## TASK STATEMENT
Find the line in the entries below that contains "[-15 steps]". Repeat it exactly, and every line after it through the line that contains "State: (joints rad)".

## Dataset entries
- - -

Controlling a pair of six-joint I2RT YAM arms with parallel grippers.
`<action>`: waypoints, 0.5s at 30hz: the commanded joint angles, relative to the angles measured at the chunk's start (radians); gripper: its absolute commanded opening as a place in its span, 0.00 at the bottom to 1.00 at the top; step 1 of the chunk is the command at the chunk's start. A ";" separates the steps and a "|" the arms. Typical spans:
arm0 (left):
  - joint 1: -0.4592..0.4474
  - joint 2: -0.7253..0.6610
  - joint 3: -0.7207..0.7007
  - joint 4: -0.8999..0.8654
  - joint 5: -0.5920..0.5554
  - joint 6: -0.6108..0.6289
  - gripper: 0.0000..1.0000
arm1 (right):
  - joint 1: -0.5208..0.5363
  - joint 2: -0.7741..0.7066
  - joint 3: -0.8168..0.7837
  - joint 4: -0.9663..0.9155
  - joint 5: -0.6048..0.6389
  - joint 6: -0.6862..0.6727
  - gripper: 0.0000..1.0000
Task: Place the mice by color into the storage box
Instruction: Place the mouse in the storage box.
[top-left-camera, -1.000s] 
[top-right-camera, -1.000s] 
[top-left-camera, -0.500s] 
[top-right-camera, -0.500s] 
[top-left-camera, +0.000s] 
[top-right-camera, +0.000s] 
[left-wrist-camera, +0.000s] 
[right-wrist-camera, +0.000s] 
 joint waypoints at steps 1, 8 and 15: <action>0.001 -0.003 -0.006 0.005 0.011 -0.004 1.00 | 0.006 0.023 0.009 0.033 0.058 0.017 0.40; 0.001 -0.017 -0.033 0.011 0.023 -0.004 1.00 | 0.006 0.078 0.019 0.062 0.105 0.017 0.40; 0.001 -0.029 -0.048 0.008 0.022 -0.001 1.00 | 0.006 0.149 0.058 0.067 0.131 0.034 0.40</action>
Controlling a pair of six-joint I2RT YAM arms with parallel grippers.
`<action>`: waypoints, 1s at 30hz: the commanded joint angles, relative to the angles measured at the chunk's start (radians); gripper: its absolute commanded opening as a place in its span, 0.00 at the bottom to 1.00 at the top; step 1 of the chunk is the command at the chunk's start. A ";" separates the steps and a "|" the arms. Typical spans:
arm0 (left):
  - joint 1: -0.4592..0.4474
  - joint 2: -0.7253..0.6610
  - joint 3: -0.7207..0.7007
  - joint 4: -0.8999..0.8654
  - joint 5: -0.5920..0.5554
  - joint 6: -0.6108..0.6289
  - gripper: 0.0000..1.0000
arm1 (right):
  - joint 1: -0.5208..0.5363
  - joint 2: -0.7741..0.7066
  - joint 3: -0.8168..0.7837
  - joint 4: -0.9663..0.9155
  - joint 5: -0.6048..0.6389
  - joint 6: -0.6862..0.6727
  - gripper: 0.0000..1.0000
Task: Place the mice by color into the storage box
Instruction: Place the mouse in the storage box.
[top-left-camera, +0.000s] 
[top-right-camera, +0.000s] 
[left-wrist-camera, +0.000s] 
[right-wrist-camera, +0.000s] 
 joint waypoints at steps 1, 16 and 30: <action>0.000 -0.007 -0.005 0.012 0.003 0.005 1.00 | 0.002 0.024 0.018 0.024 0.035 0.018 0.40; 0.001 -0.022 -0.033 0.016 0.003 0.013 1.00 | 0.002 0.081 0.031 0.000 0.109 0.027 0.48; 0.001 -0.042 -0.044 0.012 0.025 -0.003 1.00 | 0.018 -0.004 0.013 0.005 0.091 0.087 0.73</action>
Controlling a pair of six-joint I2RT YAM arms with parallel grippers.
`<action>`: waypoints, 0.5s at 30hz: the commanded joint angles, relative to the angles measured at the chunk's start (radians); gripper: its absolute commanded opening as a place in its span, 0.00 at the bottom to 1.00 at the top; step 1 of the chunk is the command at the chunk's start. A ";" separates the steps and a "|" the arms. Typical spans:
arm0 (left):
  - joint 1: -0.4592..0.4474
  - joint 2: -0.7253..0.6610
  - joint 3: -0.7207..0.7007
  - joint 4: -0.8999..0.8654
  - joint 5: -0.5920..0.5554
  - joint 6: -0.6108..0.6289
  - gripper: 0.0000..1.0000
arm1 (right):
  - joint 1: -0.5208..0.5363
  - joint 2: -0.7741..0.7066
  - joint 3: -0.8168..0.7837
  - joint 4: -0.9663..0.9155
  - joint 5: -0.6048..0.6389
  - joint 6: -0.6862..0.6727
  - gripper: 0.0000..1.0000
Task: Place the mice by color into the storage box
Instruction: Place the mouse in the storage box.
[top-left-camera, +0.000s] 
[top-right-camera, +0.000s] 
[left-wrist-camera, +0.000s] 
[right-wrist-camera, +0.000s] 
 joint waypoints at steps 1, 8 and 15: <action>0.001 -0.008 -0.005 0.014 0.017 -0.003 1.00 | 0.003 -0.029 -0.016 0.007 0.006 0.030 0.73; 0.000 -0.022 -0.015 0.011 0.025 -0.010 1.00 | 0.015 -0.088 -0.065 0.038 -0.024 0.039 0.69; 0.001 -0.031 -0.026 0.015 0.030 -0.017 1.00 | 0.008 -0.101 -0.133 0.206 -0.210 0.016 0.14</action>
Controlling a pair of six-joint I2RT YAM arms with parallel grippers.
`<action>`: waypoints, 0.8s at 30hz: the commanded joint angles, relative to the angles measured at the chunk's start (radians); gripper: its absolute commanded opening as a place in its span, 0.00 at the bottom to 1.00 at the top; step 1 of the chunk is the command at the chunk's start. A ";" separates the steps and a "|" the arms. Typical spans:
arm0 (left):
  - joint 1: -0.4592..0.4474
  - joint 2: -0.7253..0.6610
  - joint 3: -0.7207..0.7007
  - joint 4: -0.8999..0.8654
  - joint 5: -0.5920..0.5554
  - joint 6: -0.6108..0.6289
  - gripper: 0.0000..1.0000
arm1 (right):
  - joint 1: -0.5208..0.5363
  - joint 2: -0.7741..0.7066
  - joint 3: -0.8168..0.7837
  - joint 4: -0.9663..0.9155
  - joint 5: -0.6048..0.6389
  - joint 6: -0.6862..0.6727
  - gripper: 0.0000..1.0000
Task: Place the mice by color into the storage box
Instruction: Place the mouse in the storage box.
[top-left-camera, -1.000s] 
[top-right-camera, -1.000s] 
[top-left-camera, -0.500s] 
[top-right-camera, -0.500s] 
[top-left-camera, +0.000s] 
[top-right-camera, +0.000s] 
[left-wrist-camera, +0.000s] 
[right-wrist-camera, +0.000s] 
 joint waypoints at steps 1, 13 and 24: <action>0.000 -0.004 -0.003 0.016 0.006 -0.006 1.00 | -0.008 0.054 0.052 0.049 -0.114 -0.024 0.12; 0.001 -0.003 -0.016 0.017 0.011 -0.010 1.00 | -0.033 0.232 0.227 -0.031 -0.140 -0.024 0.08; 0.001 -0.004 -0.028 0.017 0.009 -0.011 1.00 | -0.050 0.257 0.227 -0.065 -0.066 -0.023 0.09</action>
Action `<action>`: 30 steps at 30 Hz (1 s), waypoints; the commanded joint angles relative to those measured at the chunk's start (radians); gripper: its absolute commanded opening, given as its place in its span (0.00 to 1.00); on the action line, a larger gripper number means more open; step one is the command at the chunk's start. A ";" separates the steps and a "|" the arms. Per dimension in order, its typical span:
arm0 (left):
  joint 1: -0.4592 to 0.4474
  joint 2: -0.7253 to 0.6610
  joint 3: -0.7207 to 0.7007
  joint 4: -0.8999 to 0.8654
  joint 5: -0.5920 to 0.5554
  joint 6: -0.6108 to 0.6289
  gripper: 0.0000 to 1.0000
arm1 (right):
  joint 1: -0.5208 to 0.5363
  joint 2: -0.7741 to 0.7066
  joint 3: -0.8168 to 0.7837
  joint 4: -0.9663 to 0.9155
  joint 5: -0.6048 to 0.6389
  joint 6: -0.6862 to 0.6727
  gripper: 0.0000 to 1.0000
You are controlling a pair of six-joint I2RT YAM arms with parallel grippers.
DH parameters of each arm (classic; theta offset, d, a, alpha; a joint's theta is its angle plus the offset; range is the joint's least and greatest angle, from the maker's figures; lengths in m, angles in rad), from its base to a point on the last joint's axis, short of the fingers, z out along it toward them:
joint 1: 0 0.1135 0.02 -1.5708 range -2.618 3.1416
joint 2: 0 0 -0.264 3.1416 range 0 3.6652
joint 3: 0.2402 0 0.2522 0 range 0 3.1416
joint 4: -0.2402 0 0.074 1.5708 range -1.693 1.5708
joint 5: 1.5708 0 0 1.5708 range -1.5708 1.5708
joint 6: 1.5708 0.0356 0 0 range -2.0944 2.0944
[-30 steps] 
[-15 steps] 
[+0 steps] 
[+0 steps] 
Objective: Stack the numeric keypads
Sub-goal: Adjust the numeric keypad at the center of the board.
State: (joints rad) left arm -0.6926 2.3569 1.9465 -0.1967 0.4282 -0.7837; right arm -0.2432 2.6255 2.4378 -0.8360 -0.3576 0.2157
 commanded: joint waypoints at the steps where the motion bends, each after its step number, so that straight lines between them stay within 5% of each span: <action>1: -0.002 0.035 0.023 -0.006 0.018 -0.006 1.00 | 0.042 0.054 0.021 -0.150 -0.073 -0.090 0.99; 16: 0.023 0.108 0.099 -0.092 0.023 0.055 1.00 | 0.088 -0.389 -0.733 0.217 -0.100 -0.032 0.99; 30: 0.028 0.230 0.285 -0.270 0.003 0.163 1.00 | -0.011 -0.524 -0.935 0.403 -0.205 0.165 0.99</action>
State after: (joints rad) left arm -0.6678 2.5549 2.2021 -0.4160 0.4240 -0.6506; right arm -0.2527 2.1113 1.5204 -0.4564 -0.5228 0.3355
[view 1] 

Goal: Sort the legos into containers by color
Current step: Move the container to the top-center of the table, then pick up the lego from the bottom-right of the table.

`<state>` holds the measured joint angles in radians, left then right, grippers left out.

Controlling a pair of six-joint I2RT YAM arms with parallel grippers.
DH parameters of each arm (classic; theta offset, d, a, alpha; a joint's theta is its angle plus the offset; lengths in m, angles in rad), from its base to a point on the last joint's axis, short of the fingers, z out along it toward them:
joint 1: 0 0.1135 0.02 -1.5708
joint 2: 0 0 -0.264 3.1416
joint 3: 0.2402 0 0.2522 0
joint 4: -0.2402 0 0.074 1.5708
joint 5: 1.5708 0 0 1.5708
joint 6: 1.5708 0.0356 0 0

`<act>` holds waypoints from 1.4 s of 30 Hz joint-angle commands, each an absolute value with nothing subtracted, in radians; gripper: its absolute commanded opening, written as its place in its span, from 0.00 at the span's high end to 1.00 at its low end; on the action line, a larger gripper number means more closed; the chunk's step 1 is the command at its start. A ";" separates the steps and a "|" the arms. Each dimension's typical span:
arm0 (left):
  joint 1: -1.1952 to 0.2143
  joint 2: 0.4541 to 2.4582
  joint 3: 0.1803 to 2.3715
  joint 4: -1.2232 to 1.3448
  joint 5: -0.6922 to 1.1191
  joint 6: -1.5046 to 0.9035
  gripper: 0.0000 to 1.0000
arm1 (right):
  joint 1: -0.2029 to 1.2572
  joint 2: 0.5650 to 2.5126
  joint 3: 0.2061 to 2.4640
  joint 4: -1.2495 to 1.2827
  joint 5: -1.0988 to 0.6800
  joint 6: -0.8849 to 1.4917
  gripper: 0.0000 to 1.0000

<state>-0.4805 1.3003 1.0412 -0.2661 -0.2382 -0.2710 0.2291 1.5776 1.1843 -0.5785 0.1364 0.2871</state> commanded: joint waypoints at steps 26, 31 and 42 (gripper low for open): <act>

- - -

## SOLUTION FOR THIS EXERCISE
[-15 steps] 
[+0 steps] 
[+0 steps] 
Objective: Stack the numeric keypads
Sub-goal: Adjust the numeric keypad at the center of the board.
State: (joints rad) left arm -0.6926 2.3569 1.9465 -0.1967 0.4282 -0.7837; right arm -0.2432 2.6255 2.4378 -0.8360 -0.3576 0.2157

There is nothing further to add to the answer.